> **Problem description**
Leave the pictures behind and reproduce every line of the listing exactly.

────

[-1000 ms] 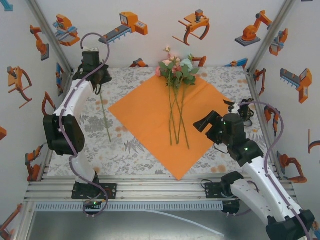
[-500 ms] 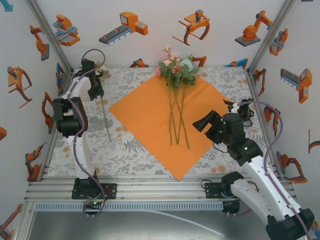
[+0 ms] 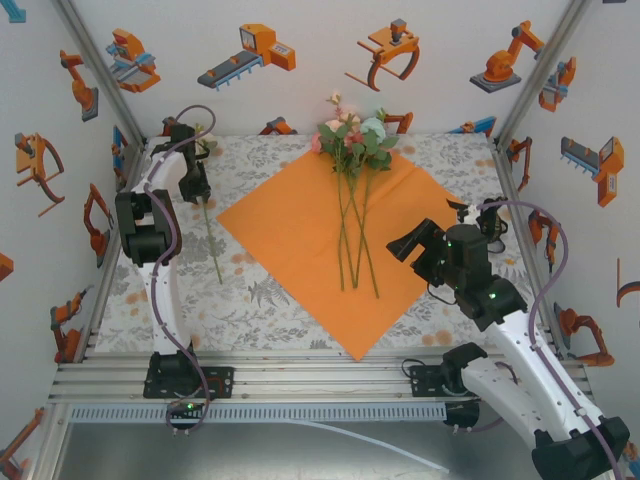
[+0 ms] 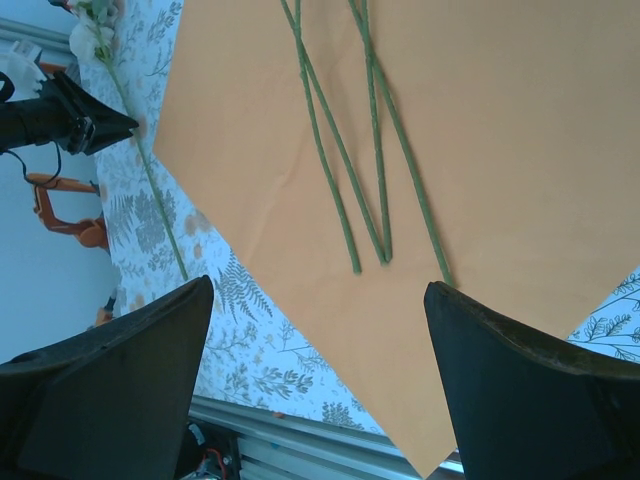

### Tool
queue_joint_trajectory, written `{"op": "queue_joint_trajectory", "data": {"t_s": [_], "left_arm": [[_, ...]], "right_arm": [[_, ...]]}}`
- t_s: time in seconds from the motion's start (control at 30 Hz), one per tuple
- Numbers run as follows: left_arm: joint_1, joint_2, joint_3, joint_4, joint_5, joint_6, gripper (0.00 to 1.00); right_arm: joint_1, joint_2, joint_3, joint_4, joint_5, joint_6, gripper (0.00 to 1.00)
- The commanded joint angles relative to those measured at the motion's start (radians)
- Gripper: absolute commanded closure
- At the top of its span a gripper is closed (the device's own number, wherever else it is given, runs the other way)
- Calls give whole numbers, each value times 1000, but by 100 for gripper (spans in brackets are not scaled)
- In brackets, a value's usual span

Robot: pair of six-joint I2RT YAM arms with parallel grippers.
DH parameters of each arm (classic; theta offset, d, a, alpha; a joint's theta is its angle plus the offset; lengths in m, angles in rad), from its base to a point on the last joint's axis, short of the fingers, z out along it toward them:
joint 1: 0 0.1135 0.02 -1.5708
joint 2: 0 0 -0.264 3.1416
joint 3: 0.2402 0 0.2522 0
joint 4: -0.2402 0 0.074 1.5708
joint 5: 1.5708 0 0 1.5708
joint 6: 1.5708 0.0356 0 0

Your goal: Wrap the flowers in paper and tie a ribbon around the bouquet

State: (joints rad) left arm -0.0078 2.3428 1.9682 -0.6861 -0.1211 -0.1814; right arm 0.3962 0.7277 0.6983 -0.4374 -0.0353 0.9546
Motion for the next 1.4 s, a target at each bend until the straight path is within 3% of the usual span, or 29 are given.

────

> **Task output**
[-1000 ms] 
[-500 ms] 
[+0 ms] 
[+0 ms] 

### Tool
queue_joint_trajectory, written `{"op": "queue_joint_trajectory", "data": {"t_s": [_], "left_arm": [[_, ...]], "right_arm": [[_, ...]]}}`
- t_s: time in seconds from the motion's start (control at 30 Hz), one per tuple
- Numbers run as follows: left_arm: joint_1, joint_2, joint_3, joint_4, joint_5, joint_6, gripper (0.00 to 1.00); right_arm: joint_1, joint_2, joint_3, joint_4, joint_5, joint_6, gripper (0.00 to 1.00)
- The commanded joint angles relative to those measured at the motion's start (radians)
- Gripper: absolute commanded closure
- At the top of its span a gripper is closed (the device's own number, wherever else it is given, runs the other way)
- Calls give whole numbers, each value times 1000, but by 100 for gripper (spans in brackets are not scaled)
- In brackets, a value's usual span

Robot: pair of six-joint I2RT YAM arms with parallel grippers.
DH parameters of each arm (classic; theta offset, d, a, alpha; a joint's theta is its angle plus the offset; lengths in m, angles in rad), from its base to a point on the last joint's axis, short of the fingers, z out along it toward them:
joint 1: 0 0.1135 0.02 -1.5708
joint 2: 0 0 -0.264 3.1416
joint 3: 0.2402 0 0.2522 0
joint 4: -0.2402 0 0.074 1.5708
joint 5: 1.5708 0 0 1.5708
joint 6: 1.5708 0.0356 0 0

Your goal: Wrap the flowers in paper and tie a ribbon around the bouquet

State: (joints rad) left arm -0.0078 2.3428 1.9682 -0.6861 -0.1211 -0.1814; right arm 0.3962 0.7277 0.6983 -0.4374 -0.0353 0.9546
Motion for the next 1.4 s, a target at each bend until the straight path is within 3% of the usual span, or 29 are given.

Nothing else belongs to this exercise.